La presidenta de la República, Dina Boluarte Zegarra, ya tiene favoritos para que la sucedan en el cargo en las próximas elecciones presidenciales del 2026. La mandataria dijo esperar que su reemplazante sea otra mujer. Aunque no precisó su nombre, manifestó que su inclinación hacia una candidata mujer no es parte de un cálculo político que la favorezca.
“Aquel 28 de julio, cuando entregue la banda presidencial al nuevo presidente o nueva presidenta. Ojalá sea una mujer. Y no estamos sacando la calculadora para ver en qué nos beneficiamos. Esta presidenta no tiene cálculo político ni mezquindad política”, señaló Boluarte durante su discurso en la inauguración de la IE República de Colombia, de Santa Cruz de Cocachacra, en Huarochirí.
Cabe indicar que si bien no se han confirmado los nombres de los candidatos a la presidencia en 2026, entre las figuras femeninas que aspirarían a ese cargo están Keiko Fujimori de Fuerza Popular, Verónika Mendoza de Nuevo Perú y Fiorella Molinelli de Fuerza Moderna.
Por otro lado, aseguró que durante su gestión han hecho mucho más que otros periodos presidenciales de cinco años aunque los números de la percepción ciudadana no la respalden, ya que es la jefa de Estado con mayor desaprobación en el continente.
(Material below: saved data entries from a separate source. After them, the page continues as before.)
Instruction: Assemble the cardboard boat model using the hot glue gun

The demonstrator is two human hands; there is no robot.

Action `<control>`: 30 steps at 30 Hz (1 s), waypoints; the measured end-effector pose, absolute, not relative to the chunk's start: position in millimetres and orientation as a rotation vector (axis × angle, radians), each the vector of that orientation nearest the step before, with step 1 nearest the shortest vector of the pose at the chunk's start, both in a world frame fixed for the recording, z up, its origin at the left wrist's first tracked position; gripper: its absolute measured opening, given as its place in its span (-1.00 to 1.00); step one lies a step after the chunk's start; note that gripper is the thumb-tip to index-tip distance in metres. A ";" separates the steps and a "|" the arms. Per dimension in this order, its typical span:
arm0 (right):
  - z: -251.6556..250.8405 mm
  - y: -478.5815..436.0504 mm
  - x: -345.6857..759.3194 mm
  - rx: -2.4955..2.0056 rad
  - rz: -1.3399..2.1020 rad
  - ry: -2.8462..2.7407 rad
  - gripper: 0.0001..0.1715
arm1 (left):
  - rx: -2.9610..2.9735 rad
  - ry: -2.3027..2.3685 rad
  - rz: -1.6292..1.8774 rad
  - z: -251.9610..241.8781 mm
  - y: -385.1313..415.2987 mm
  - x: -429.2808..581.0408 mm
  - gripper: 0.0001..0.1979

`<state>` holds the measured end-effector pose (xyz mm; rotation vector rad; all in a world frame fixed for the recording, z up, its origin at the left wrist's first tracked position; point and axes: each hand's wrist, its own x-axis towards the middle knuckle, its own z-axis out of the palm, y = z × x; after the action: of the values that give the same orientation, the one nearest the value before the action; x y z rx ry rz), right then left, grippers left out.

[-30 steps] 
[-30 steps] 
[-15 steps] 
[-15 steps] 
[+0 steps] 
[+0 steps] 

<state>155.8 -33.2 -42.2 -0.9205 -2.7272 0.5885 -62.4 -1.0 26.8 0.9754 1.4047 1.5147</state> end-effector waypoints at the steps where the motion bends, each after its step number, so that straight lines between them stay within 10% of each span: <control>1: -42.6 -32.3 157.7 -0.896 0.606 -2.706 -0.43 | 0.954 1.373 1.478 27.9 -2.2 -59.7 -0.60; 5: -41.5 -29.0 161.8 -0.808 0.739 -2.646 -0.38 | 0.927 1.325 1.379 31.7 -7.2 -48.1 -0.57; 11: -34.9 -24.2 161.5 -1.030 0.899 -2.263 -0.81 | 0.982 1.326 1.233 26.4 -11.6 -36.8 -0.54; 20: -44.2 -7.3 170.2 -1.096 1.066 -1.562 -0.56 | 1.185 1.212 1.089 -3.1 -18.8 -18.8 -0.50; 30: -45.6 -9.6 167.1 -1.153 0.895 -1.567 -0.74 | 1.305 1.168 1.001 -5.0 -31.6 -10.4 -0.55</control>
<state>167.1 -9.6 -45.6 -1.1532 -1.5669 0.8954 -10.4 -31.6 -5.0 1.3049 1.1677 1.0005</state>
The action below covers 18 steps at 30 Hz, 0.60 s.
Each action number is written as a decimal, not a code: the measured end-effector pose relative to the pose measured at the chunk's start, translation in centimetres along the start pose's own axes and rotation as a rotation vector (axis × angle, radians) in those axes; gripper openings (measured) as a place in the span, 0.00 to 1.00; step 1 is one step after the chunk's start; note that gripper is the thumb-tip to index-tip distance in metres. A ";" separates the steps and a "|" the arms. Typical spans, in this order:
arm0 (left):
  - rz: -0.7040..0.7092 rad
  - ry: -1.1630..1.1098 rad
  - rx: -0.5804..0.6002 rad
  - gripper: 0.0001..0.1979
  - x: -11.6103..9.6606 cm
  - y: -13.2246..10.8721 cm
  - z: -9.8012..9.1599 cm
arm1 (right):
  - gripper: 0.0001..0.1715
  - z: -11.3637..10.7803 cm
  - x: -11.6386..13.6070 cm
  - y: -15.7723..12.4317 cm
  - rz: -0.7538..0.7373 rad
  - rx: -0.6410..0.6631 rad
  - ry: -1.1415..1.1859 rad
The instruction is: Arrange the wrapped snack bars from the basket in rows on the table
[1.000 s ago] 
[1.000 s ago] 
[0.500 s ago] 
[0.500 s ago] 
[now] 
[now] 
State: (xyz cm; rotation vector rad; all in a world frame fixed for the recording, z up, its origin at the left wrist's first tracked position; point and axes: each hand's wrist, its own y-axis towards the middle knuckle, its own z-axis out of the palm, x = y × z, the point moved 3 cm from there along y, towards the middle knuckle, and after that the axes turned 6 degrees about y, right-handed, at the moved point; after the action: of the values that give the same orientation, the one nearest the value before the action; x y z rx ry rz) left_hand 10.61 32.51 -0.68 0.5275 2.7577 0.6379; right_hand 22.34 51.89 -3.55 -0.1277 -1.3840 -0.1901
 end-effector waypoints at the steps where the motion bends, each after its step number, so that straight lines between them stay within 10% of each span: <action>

También sostuvo que el foro APEC llevado en 2024 fue impecable. “Quisieron malograr nuestro APEC (...) pero eso no le hemos permitido y fue un APEC impecable”, dijo. Sin embargo, varios medios internacionales informaron sobre las protestas contra su gobierno y el Congreso debido a las muertes de decenas de civiles en las manifestaciones de los primeros meses de su gobierno y a los elevados índices de inseguridad que no pueden ser resueltos por el Ministro del Interior, Juan José Santiváñez.
Dina Boluarte en Huarochirí
Acompañan a la mandataria el Ministro de Educación, Morgan Quero, así como autoridades del sector, provinciales y distritales. Dina Boluarte participó en la inauguración de la IE República de Colombia, de Santa Cruz de Cocachacra, en Huarochirí.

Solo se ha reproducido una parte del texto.